EXERCISE INSTRUCTIONS - Find the line in the entries below that contains "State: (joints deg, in". Repeat it exactly, and every line after it through the line that contains "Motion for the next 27".

RECORDS SUPPLIED -

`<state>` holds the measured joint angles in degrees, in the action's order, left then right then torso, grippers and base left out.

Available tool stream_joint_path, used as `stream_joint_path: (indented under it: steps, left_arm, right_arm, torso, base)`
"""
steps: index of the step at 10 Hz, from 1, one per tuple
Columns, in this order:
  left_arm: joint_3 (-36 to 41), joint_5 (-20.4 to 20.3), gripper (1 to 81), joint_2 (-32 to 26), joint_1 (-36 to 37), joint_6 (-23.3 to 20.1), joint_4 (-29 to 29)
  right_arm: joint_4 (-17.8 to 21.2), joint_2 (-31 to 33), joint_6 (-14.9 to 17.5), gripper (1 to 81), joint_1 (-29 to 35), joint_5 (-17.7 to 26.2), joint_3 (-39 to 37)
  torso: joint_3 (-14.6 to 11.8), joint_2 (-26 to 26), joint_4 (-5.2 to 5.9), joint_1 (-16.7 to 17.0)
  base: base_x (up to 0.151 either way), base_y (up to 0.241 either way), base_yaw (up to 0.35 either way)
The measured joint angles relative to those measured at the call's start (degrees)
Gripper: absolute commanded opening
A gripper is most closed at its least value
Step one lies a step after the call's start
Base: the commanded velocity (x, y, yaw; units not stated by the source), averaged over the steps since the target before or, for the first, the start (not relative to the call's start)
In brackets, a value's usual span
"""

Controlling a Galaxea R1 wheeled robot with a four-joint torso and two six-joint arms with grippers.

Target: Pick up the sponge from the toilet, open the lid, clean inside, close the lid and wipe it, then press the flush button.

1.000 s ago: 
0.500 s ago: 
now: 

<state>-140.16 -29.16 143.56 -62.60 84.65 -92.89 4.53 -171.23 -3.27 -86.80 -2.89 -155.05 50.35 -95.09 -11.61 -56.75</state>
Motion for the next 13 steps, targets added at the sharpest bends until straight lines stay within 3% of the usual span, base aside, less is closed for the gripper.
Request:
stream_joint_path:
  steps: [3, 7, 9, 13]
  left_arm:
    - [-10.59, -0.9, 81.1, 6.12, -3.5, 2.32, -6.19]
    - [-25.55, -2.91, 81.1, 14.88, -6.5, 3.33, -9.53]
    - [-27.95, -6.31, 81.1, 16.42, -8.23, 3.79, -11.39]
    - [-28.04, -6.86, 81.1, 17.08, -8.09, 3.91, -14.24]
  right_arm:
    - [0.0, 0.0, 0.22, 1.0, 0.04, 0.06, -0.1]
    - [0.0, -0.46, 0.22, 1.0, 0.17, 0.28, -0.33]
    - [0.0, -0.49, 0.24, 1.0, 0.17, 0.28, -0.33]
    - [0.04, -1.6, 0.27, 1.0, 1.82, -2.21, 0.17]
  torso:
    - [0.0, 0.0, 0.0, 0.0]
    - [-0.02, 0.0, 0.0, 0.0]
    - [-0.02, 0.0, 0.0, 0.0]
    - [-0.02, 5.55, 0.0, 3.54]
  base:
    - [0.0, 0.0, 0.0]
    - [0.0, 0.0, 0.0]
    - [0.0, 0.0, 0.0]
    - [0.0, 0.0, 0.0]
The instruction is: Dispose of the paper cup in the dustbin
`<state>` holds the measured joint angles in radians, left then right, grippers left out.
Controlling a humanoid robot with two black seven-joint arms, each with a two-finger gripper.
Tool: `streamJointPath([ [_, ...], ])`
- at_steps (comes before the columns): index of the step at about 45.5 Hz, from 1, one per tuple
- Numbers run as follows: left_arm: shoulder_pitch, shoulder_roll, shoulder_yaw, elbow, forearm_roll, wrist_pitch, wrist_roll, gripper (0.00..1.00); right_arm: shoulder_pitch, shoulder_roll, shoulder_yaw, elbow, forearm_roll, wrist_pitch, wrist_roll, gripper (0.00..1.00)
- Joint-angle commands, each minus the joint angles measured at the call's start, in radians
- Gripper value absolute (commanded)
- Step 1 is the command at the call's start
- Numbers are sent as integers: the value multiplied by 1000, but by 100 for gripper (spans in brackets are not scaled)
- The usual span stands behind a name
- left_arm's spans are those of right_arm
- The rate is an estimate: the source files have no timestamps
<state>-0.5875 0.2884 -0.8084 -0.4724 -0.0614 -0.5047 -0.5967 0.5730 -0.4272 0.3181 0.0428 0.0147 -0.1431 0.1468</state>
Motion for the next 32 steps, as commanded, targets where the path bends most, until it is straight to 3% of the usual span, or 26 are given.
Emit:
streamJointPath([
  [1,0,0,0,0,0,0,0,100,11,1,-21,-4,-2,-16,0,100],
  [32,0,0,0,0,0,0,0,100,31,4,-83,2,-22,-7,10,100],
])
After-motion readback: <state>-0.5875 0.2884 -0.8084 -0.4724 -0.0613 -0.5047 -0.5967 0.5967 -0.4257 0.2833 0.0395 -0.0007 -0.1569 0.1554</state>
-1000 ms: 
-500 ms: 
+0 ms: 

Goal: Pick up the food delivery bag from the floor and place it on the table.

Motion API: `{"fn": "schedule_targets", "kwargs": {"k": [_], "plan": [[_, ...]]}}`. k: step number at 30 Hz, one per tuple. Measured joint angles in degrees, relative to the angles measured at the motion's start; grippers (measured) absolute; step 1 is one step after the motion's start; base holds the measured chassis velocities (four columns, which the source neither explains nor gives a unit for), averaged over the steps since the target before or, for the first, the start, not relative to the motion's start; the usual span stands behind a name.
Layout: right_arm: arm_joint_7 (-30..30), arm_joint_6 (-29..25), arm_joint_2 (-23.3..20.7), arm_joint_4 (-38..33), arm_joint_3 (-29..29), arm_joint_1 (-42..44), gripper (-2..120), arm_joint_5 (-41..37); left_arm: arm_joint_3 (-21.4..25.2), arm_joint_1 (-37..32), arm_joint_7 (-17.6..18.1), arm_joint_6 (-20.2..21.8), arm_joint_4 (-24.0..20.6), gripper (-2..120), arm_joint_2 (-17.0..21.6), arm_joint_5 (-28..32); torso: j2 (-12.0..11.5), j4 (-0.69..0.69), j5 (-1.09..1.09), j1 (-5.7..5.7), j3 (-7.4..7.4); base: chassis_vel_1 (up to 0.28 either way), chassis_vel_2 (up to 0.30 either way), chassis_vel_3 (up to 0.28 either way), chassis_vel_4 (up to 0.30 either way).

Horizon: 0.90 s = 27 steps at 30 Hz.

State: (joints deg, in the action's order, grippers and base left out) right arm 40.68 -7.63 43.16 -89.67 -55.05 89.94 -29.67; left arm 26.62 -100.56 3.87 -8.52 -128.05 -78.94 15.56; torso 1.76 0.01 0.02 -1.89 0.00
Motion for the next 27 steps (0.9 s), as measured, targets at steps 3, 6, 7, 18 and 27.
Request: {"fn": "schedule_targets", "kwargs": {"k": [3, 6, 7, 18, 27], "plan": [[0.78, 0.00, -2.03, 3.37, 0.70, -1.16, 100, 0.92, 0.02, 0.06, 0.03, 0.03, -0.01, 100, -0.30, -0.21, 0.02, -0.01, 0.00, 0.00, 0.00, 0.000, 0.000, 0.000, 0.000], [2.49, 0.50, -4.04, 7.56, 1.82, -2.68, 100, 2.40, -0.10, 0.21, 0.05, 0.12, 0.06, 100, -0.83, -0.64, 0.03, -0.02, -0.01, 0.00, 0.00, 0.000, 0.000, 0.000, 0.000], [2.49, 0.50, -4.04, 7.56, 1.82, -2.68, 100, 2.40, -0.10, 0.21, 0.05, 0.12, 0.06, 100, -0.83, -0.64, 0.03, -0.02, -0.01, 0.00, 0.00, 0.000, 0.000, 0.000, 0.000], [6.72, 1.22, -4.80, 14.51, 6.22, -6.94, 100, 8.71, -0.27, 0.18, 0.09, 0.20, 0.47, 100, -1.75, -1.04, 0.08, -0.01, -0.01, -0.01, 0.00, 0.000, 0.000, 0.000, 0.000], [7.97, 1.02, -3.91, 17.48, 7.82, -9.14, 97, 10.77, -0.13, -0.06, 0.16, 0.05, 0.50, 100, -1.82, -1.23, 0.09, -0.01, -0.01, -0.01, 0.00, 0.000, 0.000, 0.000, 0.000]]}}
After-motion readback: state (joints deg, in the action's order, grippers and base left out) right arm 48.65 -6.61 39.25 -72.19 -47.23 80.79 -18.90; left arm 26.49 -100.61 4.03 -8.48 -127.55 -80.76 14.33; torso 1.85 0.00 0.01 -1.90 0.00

ANSWER SECTION -
State: (joints deg, in the action's order, grippers and base left out) right arm 40.68 -7.63 43.16 -89.67 -55.05 89.94 -29.67; left arm 26.62 -100.56 3.87 -8.52 -128.05 -78.94 15.56; torso 1.76 0.01 0.02 -1.89 0.00
Motion for the next 27 steps (0.9 s), as measured, targets at steps 3, 6, 7, 18 and 27.

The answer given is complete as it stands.